# Work request
Which lines below include "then"? Copy them all.

# Records to use
>>>>

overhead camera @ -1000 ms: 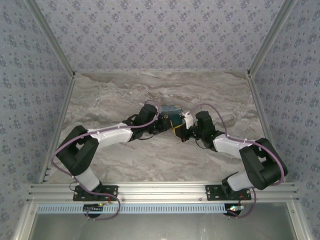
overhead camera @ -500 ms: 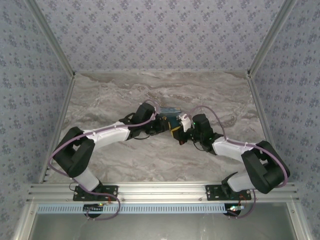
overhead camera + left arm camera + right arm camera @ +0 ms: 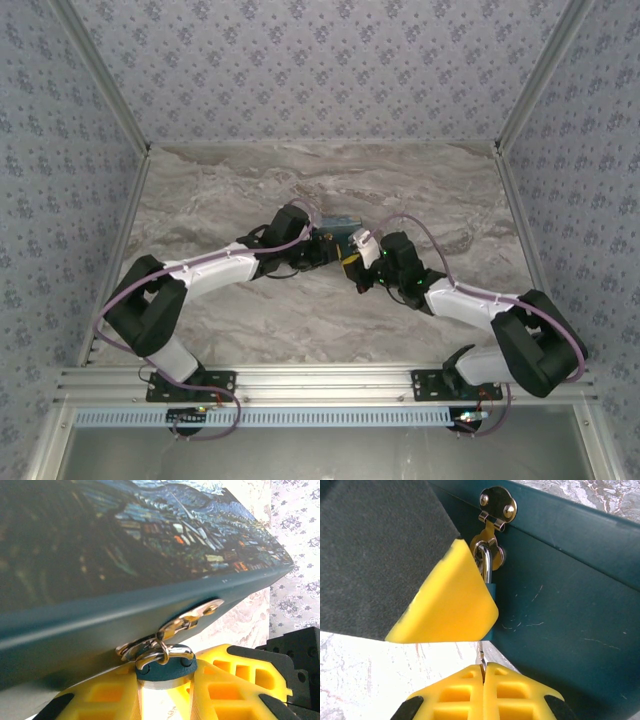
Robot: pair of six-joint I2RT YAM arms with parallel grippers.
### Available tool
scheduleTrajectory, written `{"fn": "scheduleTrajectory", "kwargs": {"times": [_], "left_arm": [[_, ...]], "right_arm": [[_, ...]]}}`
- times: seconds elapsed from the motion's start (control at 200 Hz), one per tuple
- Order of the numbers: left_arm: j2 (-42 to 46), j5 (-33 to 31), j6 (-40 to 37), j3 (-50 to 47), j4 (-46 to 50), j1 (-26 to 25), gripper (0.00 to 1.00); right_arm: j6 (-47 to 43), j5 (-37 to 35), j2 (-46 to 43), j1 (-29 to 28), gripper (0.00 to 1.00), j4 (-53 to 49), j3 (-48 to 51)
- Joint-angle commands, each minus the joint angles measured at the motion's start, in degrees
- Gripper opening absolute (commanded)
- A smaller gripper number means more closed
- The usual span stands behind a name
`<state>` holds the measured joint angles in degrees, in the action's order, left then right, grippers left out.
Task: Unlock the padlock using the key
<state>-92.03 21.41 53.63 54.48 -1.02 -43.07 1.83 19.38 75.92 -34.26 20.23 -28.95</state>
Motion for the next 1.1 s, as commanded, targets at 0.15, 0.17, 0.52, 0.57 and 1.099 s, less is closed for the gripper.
{"fn": "scheduleTrajectory", "kwargs": {"times": [0.15, 0.17, 0.52, 0.57, 1.099], "left_arm": [[0.79, 2.84, -1.95, 0.10, 2.42, -0.11, 0.23], [0.84, 2.67, -2.02, -0.03, 2.50, -0.07, 0.23], [2.62, -0.92, -2.19, -0.61, 4.07, 1.63, 0.23], [2.73, -1.10, -2.21, -0.69, 4.16, 1.75, 0.23], [2.73, -0.93, -3.69, -0.63, 5.09, 2.11, 0.23]], "right_arm": [[3.51, 10.37, 0.64, 4.03, 0.00, 8.14, -1.20], [3.29, 9.84, 0.62, 4.03, 0.00, 7.63, -1.21], [2.34, 5.60, 0.09, 3.13, 0.00, 4.77, 2.84], [2.27, 5.21, 0.06, 2.81, 0.00, 4.33, 3.24], [3.12, 3.14, 0.46, 1.46, 0.00, 4.47, 4.13]]}}
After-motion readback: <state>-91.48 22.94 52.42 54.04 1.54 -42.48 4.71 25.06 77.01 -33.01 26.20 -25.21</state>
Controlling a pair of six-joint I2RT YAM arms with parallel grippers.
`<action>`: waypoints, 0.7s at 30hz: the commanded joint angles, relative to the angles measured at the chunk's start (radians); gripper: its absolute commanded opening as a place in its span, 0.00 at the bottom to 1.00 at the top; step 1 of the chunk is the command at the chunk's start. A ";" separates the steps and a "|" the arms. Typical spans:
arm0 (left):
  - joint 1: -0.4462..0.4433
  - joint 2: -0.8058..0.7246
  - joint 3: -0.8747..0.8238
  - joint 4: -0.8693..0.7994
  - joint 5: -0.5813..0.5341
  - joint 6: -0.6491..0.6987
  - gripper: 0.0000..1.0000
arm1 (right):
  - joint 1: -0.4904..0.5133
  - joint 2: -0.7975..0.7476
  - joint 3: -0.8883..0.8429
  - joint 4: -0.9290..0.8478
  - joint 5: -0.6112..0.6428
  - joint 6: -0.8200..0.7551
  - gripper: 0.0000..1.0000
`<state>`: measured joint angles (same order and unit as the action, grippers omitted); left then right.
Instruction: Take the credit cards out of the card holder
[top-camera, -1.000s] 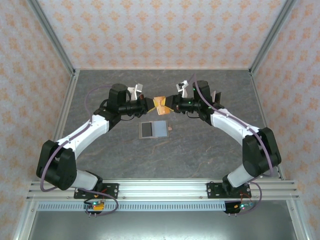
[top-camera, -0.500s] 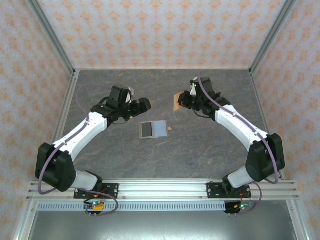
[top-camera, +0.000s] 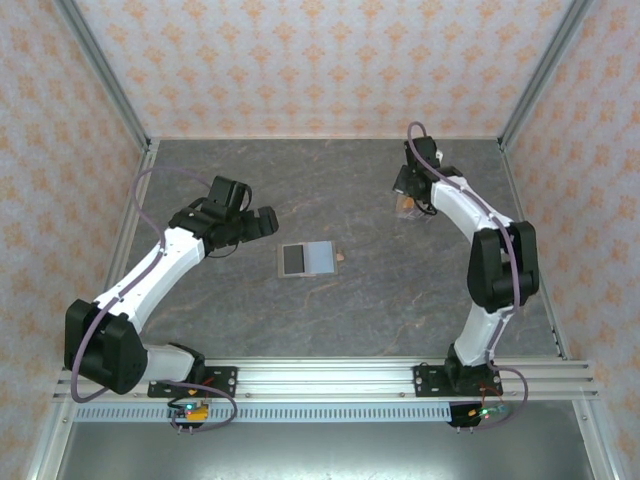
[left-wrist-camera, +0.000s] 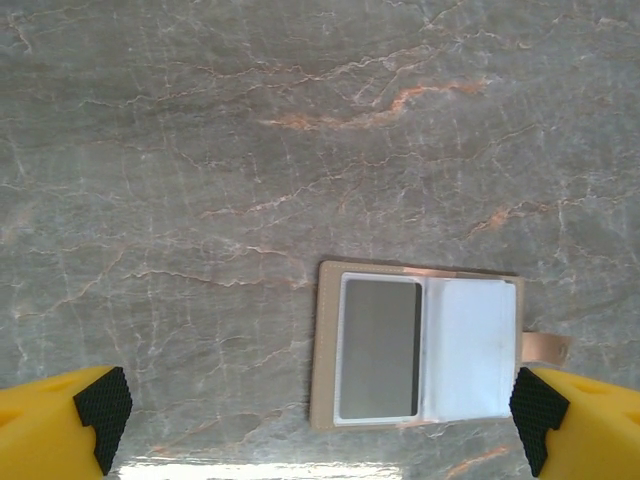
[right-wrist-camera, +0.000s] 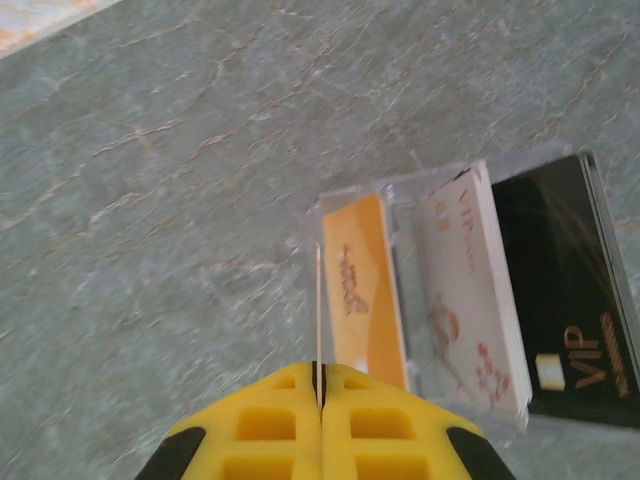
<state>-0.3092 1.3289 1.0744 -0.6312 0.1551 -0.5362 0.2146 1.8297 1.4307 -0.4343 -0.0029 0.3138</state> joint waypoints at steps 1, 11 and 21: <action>0.007 -0.014 0.009 -0.045 -0.040 0.037 1.00 | -0.019 0.050 0.060 -0.010 0.047 -0.079 0.00; 0.010 0.005 0.001 -0.040 -0.015 0.024 1.00 | -0.047 0.121 0.075 0.041 0.019 -0.182 0.00; 0.010 0.013 0.007 -0.040 0.006 0.020 1.00 | -0.052 0.147 0.070 0.027 -0.035 -0.173 0.04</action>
<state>-0.3065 1.3312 1.0744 -0.6445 0.1562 -0.5220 0.1692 1.9732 1.4815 -0.4110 -0.0315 0.1555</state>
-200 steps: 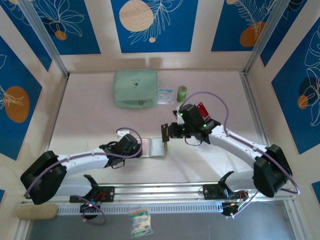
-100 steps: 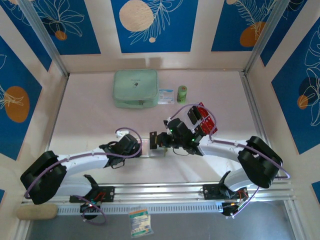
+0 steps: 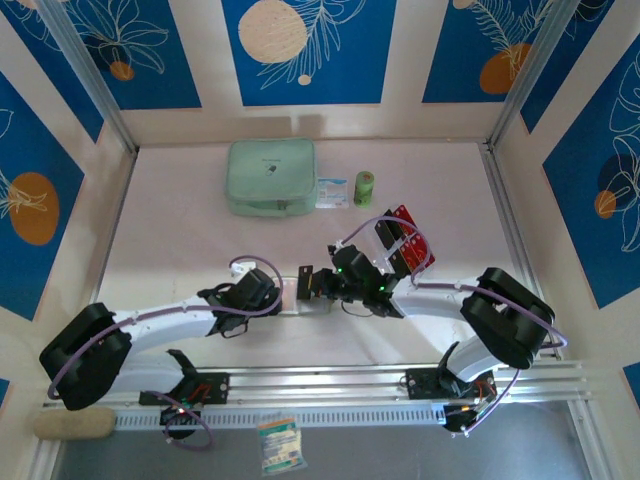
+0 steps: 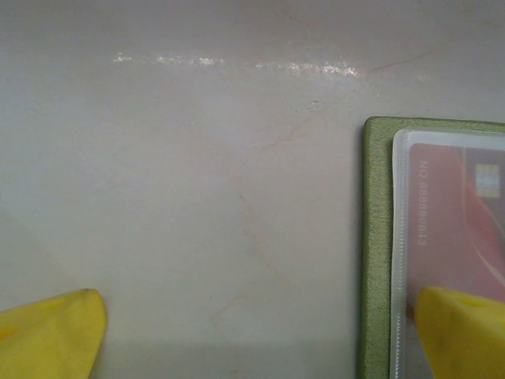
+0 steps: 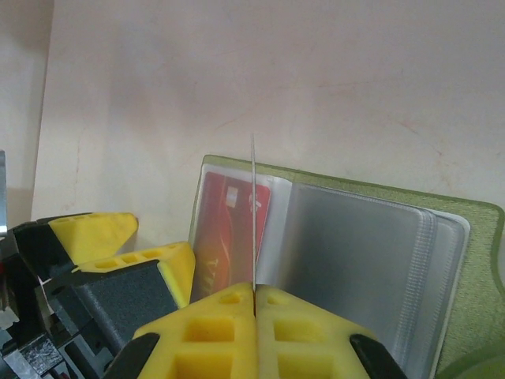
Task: Put the credit cards into the card holder
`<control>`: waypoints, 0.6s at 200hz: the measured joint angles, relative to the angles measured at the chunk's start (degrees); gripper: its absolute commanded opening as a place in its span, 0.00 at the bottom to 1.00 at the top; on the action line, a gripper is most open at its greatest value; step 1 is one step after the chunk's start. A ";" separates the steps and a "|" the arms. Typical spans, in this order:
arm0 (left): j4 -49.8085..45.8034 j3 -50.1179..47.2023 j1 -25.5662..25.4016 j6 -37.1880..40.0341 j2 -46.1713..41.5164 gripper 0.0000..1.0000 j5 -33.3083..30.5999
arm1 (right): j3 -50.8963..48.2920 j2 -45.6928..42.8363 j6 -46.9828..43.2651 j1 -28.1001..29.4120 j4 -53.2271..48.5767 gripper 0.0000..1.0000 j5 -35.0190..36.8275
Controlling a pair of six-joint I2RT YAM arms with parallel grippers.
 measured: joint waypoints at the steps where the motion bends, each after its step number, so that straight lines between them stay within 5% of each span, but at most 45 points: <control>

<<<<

# Solution to the exercise
`<state>` holds the measured joint angles in degrees, in the action's order, left then right, grippers left out.
`<state>`: measured joint angles (same order and unit as the action, grippers omitted); left then right.

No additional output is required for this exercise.